My thoughts on ...
Balancing Masculinity and Vulnerability:
A lot of pressure is placed on men to be “masculine.” It comes from our parents, from our culture, and very often from women in our lives. Being “masculine” is good and healthy…and has its limits. (Note the quotation marks - as “masculine” is a loaded term that we’ll explore.)
Traditional masculinity, essentially the ability to move others and not be moved by others, has served humanity well. It has kept us safe in times of danger. It has taken care of business when resources weren’t available. It has fought and died in the trenches without blinking an eye. Masculinity is essential to being a human being.
Traditional vulnerability is associated with openness. It allows the possibility for connection with others. In its healthy expression, it allows us to build thriving teams, to cooperate with others, to exchange ideas, to foster intimacy, to have meaningful discussions and insights, and to create any valuable bond. It is necessary for relationship.
Masculinity is not an opposite, nor in opposition, with vulnerability. Any and every human has the capacity for “masculinity” and vulnerability. Both are parts of the full picture of being a whole human.
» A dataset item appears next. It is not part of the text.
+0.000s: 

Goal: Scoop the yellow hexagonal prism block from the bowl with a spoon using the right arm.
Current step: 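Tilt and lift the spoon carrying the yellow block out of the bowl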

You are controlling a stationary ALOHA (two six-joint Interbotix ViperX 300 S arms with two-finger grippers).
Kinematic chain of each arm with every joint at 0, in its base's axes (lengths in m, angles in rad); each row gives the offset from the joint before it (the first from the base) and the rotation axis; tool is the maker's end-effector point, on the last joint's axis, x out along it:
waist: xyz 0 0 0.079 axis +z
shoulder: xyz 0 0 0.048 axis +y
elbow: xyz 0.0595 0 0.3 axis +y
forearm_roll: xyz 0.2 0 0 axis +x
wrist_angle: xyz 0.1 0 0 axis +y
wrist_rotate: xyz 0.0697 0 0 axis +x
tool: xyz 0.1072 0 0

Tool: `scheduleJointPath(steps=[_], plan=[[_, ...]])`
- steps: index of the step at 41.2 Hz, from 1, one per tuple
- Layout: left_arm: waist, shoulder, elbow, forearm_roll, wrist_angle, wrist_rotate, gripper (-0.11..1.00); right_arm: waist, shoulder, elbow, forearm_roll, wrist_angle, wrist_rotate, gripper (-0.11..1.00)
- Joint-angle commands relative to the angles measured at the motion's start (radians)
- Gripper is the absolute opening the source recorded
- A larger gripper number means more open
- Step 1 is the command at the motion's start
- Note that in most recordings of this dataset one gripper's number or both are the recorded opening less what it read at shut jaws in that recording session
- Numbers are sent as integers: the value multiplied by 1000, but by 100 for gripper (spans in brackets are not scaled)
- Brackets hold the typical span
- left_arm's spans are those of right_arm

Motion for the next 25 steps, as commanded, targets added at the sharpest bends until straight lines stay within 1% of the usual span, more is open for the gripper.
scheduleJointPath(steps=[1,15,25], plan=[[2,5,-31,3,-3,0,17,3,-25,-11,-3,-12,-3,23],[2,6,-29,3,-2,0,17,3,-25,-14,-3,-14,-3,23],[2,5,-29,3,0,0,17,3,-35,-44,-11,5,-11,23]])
Every person has the ability (and need) to advocate for oneself, to establish and assert boundaries, and creatively endeavor new ways for progress. Every person also has the ability to feel, to connect, to love, to enjoy, and to cooperate. The former attributes are not opposed to the latter. They DO, however, require balancing. They DO require skillful means of enactment, embodiment, and execution. Both are often required at the same time, especially in high tension conflicts, but this is not what we are taught.
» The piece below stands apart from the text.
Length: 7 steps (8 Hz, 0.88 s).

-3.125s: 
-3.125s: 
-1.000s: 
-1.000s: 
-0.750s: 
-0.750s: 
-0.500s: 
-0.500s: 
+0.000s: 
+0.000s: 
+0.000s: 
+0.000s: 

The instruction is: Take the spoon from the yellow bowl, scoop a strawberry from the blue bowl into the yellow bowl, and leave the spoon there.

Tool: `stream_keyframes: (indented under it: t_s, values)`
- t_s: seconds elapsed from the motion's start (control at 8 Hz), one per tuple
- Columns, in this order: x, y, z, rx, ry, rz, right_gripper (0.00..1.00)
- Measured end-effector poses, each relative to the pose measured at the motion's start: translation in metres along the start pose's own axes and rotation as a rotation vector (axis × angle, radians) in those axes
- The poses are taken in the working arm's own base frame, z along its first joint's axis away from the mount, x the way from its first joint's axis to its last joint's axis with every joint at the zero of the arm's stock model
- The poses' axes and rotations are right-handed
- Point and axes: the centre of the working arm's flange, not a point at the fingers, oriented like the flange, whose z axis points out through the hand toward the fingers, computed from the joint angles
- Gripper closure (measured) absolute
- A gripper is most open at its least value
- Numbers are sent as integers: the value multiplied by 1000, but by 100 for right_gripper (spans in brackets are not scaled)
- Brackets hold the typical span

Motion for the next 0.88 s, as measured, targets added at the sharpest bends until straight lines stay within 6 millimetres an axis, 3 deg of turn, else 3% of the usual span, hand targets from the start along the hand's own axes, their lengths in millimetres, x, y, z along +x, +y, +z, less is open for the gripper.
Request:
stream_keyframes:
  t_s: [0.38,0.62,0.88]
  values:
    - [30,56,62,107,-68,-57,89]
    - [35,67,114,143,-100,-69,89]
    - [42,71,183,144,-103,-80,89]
Schools (and the cultures in which they exist) place a great deal of emphasis on science, technology, engineering, and math, but almost no attention or value on relationships, art, expression, and ethics. We may have achieved, but we lack fulfillment. We may have won, but we don’t know what it means to win. It is now our task in adulthood to further our own education, to be more whole human beings, to integrate unattended parts of ourselves.Now, in our evolving world, we are invited to bring the unaccessed parts of ourselves online.
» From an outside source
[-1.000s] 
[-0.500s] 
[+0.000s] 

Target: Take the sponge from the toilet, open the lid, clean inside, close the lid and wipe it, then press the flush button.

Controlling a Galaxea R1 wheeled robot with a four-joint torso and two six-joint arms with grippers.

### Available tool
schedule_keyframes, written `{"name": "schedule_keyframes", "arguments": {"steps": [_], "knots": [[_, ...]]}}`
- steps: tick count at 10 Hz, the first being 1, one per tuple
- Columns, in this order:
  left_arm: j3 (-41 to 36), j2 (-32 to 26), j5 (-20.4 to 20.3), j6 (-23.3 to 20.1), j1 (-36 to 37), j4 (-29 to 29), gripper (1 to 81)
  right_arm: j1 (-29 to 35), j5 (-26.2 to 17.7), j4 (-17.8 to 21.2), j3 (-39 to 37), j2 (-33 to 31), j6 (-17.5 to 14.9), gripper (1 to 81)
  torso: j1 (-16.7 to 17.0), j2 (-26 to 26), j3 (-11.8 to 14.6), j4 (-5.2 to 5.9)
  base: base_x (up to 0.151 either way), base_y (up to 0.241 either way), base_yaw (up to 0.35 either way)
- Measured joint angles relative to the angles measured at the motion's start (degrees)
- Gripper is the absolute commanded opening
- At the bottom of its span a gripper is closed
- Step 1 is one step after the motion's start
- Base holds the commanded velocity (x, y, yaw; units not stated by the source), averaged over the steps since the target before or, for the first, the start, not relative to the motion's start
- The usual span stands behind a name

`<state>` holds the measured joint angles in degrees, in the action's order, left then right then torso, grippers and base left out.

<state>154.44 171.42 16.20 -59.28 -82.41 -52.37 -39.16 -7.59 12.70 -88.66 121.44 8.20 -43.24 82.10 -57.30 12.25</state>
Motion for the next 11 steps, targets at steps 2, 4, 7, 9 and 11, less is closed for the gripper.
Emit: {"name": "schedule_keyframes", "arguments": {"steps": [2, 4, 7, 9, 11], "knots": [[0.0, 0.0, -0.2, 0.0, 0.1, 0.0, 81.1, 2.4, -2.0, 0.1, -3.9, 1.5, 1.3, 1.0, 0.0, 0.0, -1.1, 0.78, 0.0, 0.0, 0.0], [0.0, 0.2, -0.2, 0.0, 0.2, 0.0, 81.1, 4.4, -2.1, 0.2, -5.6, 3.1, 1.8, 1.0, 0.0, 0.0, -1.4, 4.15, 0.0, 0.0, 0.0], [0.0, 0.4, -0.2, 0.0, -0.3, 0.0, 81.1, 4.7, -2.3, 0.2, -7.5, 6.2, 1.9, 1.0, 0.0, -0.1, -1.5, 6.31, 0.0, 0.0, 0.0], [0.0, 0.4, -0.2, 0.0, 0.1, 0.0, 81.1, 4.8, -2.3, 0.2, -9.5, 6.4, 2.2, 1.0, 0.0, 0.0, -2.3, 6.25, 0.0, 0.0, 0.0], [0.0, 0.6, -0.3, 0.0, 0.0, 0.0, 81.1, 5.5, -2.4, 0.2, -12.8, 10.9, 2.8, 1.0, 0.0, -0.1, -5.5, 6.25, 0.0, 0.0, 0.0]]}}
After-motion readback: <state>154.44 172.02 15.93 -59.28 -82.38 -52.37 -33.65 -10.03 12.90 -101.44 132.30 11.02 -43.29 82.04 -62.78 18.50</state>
Our world is continually evolving, and the needs of those around us (AND ourselves) are also evolving. The modern world requires that we be whole people. For millenia, it worked for people to play to their biological strengths. Women cannot steer a plow very well when nine months pregnant. Men cannot give birth. The traditional softness of femininity and the classical hardness of men are benefits when paired together in extended times of poor resources.
Our modern world is different. The invitation (and sometimes challenge) is now to become a human being in balance. We, all of us, have necessary capacities for masculinity and vulnerability. Changing the narrative, it takes a greater masculinity to open oneself and to be open to others. Anybody can shut down, it takes a greater masculinity to connect. Anybody can sit and rot, it takes more courage to ask for help. Anybody can dig into a position, it takes a greater strength to change strategy. Be the bigger man. Learn the skill of vulnerability.